Problem statement: Each line in the listing below that contains "thing" should be returned.

Supplied records:
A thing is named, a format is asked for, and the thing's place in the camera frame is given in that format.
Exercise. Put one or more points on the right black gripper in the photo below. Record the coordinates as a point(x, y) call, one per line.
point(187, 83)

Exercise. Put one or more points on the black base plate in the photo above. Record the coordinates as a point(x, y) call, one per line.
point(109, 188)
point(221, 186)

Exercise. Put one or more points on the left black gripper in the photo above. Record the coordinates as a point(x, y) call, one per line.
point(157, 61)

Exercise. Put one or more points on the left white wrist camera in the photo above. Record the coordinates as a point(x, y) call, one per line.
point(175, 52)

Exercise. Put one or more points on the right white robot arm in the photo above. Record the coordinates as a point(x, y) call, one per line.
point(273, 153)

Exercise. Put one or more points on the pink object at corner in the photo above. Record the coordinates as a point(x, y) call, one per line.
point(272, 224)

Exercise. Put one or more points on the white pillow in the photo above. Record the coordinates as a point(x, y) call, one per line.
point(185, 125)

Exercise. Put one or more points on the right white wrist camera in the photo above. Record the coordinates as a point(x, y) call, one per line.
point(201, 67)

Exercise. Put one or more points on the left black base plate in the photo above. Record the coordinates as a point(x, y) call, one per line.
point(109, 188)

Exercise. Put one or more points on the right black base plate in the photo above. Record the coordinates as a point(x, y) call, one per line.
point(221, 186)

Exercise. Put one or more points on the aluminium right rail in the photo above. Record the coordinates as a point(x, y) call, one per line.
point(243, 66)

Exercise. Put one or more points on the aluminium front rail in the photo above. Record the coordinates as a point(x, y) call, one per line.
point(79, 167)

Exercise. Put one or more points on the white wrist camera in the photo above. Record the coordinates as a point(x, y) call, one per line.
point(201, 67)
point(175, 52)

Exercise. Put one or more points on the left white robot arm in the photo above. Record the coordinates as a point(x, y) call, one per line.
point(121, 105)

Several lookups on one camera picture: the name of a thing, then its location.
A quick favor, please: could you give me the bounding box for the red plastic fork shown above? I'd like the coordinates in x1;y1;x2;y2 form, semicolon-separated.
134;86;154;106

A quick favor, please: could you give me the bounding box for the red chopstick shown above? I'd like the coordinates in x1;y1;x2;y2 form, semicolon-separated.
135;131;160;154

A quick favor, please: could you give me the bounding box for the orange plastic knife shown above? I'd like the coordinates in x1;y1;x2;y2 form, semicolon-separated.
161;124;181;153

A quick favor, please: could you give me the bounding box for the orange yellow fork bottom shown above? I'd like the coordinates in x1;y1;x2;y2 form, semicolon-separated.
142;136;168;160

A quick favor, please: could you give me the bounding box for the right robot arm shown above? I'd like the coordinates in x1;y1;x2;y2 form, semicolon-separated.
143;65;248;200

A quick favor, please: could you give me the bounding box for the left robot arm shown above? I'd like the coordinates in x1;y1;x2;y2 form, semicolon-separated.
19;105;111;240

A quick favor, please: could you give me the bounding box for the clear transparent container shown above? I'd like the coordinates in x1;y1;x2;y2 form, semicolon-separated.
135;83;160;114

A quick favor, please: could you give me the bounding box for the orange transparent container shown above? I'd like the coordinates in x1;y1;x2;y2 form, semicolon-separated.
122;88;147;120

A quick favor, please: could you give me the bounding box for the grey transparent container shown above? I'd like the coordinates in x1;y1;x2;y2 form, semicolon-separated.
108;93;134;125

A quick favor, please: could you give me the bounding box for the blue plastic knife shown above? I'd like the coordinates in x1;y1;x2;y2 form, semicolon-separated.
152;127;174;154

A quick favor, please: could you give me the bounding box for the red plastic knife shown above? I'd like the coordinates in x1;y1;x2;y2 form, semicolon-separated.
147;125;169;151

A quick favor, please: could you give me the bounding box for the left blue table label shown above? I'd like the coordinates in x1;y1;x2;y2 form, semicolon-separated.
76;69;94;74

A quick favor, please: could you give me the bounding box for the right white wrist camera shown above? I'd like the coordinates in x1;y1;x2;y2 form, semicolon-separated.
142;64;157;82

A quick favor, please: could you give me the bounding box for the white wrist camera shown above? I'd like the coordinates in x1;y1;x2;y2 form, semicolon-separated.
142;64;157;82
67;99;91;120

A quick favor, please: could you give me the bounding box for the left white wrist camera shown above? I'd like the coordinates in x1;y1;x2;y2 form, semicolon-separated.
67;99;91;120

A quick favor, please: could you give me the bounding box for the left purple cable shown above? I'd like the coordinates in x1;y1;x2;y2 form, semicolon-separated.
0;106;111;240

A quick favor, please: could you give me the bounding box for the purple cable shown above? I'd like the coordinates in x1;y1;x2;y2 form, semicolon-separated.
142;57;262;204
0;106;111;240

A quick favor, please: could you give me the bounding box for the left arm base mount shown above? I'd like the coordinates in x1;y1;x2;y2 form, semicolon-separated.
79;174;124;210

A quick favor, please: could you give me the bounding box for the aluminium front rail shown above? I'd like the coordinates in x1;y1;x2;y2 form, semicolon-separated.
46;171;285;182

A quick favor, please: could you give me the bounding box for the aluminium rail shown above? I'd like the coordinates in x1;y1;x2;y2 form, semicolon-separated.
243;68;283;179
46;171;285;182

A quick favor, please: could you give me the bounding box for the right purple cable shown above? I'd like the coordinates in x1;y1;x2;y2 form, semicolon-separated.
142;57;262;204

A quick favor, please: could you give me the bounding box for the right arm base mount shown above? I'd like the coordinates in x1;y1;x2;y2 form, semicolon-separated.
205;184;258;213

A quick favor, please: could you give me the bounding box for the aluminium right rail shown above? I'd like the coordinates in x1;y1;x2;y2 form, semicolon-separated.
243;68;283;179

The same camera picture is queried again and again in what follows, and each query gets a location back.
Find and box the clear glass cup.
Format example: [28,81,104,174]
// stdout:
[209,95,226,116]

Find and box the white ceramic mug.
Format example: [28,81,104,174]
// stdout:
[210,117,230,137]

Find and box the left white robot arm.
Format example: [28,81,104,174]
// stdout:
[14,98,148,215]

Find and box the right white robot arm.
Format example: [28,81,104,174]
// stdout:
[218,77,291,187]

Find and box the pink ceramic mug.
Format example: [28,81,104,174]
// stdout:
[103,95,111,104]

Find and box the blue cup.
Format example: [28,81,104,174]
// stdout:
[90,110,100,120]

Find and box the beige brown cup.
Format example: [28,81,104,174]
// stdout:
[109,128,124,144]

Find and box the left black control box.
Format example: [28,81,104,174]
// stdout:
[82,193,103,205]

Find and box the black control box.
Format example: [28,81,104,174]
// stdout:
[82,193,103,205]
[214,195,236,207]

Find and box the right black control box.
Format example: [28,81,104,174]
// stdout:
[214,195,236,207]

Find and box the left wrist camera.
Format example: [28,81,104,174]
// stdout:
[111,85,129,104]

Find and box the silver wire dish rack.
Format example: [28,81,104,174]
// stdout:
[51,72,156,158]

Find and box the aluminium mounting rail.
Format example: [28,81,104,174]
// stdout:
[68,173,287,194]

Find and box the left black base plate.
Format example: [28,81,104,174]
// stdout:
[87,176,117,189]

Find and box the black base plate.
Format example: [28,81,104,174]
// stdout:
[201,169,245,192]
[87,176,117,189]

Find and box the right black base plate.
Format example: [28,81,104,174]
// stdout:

Task solution:
A thing is named, a format is asked for, and the thing's place in the camera frame is given in that format.
Several lookups on one camera picture: the name of a thing, then its location.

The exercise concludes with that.